Bowlby set himself upon a therapeutic path which led him, over some 50 years, to direct his efforts at understanding attachment relationships and facilitating research and clinical work universally. Attachment theory—with its psychoanalytic core—has established itself as a leading theory. But why? I think there are two main reasons. Firstly, the biological, social and psychological foundation of attachment relationships, and the violation as well as restoration of them, has been extensively studied by an increasing available, creative, user-friendly and scientifically sound set of methods. Secondly, the theory and research do actually speak, plainly and directly, to some of the most salient social issues facing us. These pressing social issues include a variety of urgent questions, including the following. How can we best understand, measure, and ultimately improve the quality of parent-child relationships? How can we deliver successful and cost-effective parent-infant and child psychotherapy? How can we improve the quality and availability of childcare? How can we facilitate the making of ‘right’ choices in the fields of adoption and foster care?

我想John Bowlby一定会很开心地惊讶于,他半个世纪前的理论著作已经引发了依恋运动。他的“安全基地” (Bowlby 1988)理论,具有高度的阅读价值,事实上是基于他在1970年代晚期1980年代早期发表的一场演讲,他惊愕于临床医生如此长时间地忽视他的工作。“我觉得有点意外,依恋理论是由临床医生建立,诊断和治疗情绪障碍的病人和家庭,而现在却主要用于推动发展心理学的研究。” (Bowlby 1988:xii)。这段话很耐人寻味,其中一点是Bowlby把自己定义为临床医生,而不仅仅是个研究者。他常常在治疗工作中定期休假,谈论自己对依恋理论的兴趣。他还提醒,我们应多考虑家庭,而不仅是“情绪障碍病人”,他可以被认为是第一批家庭治疗师之一(see Bowlby, 1947)。现在应用的一项Bowlby的开创性贡献,是他在1951年提出的对情绪的重新回应,这经常包含在他后来的著作中:如果一个社会重视他的孩子们,那必须珍视他们的父母。

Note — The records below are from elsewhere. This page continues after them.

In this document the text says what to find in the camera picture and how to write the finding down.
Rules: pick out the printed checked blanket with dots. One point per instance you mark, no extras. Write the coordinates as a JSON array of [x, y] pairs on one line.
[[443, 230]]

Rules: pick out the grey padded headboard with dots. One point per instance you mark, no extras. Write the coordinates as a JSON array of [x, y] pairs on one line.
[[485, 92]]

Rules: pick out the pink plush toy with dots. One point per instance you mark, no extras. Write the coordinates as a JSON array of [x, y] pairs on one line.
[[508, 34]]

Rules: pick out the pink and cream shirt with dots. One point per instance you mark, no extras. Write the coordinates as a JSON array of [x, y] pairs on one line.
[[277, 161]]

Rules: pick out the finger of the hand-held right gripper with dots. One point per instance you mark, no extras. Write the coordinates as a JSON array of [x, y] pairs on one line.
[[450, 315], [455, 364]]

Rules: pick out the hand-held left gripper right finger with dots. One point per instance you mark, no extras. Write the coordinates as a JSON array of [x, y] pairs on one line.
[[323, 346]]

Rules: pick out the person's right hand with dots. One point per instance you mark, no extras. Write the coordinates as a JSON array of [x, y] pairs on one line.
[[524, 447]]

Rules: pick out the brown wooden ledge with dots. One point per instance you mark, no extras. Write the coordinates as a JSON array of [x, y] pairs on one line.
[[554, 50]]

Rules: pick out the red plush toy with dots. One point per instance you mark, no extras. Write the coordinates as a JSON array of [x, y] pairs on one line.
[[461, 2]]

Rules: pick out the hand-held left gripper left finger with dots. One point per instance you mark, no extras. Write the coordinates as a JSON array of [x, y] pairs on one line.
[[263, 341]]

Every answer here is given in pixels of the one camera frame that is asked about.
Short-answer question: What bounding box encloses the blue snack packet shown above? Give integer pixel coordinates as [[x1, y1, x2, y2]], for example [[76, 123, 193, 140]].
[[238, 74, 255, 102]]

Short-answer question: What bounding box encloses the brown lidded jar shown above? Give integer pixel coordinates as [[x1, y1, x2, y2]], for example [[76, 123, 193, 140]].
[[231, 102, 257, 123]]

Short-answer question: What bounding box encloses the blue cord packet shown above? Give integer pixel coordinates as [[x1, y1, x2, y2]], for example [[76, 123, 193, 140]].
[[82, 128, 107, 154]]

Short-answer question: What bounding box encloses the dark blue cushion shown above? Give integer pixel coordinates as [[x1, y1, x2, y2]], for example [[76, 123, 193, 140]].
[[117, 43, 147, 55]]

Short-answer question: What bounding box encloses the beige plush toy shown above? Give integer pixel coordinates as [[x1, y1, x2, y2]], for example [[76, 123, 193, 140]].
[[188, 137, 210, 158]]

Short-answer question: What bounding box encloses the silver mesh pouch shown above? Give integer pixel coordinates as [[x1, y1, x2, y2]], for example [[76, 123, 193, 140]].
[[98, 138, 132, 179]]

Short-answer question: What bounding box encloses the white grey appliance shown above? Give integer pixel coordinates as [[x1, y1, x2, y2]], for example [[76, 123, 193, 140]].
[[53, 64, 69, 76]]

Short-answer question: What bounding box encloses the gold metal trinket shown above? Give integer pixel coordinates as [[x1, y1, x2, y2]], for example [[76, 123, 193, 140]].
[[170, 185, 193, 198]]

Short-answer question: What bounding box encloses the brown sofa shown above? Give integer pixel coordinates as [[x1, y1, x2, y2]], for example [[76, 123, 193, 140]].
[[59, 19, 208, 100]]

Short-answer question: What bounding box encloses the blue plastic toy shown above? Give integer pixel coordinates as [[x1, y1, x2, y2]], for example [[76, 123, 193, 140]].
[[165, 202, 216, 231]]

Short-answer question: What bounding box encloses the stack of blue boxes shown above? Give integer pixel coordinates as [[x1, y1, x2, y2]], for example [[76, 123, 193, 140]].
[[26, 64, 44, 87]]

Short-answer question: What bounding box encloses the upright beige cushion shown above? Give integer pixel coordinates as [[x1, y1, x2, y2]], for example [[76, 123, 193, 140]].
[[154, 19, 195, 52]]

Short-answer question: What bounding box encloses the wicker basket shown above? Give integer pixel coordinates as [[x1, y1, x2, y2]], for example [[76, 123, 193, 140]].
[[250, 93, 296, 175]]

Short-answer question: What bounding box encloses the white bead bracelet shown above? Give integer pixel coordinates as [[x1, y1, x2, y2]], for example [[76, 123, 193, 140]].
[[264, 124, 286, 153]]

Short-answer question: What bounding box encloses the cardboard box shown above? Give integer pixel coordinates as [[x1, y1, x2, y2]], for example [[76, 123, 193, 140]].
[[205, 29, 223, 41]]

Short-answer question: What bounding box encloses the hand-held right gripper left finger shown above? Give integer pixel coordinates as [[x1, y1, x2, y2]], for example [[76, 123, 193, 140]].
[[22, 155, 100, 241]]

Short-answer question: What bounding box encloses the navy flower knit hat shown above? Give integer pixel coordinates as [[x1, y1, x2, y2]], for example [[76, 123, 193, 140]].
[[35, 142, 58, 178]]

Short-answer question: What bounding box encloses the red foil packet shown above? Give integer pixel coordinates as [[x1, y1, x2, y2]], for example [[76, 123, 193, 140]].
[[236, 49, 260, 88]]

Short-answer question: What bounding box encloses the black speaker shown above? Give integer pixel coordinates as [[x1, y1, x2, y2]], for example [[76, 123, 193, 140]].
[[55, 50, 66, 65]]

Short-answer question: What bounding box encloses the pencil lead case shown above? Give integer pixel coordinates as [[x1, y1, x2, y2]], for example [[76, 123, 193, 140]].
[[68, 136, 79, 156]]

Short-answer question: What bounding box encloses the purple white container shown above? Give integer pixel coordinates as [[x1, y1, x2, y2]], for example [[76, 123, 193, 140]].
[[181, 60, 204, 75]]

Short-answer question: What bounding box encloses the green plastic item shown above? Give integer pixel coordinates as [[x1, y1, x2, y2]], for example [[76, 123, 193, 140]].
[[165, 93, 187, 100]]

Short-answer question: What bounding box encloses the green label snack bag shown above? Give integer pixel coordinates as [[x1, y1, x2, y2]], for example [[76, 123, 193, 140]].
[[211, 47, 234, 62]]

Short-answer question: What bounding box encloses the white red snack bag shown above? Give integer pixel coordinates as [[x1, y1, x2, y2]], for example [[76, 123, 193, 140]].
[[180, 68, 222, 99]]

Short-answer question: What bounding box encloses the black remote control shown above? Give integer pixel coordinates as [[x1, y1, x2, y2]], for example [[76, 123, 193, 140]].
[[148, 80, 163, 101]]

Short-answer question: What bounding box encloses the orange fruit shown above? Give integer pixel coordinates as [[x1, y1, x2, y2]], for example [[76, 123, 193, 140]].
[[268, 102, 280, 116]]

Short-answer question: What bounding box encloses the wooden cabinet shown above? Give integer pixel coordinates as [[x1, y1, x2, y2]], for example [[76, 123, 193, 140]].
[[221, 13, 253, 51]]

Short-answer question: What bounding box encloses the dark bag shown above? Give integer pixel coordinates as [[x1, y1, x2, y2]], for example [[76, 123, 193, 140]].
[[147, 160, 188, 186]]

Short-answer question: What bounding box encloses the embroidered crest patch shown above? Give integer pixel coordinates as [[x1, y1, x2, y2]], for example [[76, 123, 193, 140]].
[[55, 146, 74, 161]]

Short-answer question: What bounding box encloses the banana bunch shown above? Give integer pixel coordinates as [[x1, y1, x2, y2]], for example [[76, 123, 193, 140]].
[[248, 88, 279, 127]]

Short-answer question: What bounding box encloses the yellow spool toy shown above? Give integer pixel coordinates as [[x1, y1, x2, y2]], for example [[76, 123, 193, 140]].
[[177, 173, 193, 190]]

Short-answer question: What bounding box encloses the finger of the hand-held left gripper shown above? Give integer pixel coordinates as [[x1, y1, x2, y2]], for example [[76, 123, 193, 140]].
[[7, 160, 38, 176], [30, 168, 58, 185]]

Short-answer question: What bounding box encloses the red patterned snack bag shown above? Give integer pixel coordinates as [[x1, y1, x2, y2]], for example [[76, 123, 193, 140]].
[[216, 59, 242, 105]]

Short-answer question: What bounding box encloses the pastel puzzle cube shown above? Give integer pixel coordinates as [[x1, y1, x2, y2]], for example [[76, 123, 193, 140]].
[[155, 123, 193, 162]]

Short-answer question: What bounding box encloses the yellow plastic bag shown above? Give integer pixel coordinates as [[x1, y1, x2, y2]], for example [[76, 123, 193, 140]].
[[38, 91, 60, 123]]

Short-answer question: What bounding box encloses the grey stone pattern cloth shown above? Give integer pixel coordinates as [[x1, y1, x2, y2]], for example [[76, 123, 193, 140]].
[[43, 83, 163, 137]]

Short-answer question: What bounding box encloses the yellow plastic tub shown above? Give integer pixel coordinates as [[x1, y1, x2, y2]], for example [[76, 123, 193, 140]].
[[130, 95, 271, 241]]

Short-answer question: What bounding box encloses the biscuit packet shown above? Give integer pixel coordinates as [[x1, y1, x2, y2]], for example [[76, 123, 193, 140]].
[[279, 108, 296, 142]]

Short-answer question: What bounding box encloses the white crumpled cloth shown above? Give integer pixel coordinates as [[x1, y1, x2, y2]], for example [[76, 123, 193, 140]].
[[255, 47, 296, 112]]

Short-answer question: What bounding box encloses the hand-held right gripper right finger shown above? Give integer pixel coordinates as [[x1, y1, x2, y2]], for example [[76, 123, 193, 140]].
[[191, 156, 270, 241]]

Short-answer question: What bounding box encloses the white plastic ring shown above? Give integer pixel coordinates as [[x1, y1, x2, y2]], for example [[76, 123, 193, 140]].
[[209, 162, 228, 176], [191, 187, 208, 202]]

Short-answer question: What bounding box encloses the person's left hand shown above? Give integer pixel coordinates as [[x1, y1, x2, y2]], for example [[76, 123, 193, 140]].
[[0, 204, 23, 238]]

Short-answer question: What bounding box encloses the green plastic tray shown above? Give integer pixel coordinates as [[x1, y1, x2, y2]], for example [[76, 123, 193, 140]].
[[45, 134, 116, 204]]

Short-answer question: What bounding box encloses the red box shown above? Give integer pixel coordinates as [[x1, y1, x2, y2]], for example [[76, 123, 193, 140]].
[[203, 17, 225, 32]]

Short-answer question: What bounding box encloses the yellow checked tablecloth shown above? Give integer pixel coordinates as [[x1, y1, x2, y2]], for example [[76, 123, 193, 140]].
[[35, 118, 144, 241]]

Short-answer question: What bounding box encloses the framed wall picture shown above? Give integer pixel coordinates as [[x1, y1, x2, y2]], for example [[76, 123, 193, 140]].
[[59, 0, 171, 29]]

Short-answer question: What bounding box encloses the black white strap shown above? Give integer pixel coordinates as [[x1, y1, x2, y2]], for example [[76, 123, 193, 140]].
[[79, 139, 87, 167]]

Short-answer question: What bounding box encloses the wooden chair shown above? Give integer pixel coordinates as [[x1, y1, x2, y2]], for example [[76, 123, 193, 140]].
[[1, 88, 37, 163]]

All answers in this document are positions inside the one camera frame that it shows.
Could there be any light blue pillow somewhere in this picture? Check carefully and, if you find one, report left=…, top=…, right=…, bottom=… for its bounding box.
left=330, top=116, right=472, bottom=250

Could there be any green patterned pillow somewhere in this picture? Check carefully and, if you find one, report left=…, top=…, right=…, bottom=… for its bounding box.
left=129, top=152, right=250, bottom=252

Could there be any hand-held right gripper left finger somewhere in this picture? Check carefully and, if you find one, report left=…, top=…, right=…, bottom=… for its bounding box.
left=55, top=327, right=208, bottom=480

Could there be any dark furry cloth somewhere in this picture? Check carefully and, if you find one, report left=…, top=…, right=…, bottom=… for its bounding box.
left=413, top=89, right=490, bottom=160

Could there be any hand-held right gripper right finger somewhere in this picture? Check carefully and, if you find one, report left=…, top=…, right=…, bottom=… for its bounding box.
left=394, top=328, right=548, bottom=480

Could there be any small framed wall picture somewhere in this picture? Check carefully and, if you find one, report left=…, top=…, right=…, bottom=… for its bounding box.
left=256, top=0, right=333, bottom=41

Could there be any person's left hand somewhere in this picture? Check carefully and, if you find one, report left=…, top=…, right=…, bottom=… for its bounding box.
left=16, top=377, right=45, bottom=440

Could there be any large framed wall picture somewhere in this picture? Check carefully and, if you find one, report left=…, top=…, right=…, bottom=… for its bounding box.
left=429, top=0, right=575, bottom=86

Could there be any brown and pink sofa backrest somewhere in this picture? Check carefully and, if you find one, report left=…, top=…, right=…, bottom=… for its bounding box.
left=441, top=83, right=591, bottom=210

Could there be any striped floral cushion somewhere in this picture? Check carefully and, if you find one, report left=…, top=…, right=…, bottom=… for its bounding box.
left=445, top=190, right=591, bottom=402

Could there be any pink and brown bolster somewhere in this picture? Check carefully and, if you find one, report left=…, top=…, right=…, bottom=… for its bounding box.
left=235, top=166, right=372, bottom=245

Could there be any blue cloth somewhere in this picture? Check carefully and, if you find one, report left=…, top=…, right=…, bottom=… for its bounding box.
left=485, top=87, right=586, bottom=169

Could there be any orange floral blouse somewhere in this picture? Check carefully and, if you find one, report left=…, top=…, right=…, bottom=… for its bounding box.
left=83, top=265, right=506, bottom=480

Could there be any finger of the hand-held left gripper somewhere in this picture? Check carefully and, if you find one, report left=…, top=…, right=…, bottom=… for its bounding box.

I think John Bowlby would be pleasantly surprised to learn of the way in which his theoretical writings from some half-century ago have given rise to the attachment industry. In fact in his highly readable A Secure Base (Bowlby 1988), based on lectures he delivered in the late 1970s and early 1980s, he showed his consternation with the way that clinicians so long ignored his work. ‘I find it somewhat unexpected that whereas attachment theory was formulated by a clinician for use in the diagnosis and treatment of emotionally disturbed patients and families, its usage has been mainly to promote research in Developmental Psychology’ (Bowlby 1988:xii). This quote is of interest for several reasons. One is that Bowlby defined himself as a clinician, not just a researcher. He often commented on his interest in attachment theory to rest firmly on therapeutic work. He also mentions not just ‘disturbed patients’ but also points us to think of families and can be credited with being one of the first family therapists (see Bowlby, 1947). The current applications of his seminal contribution re-echo a sentiment Bowlby expressed in 1951, and frequently included in his later writings: ‘if a society values its children, it must cherish their parents’.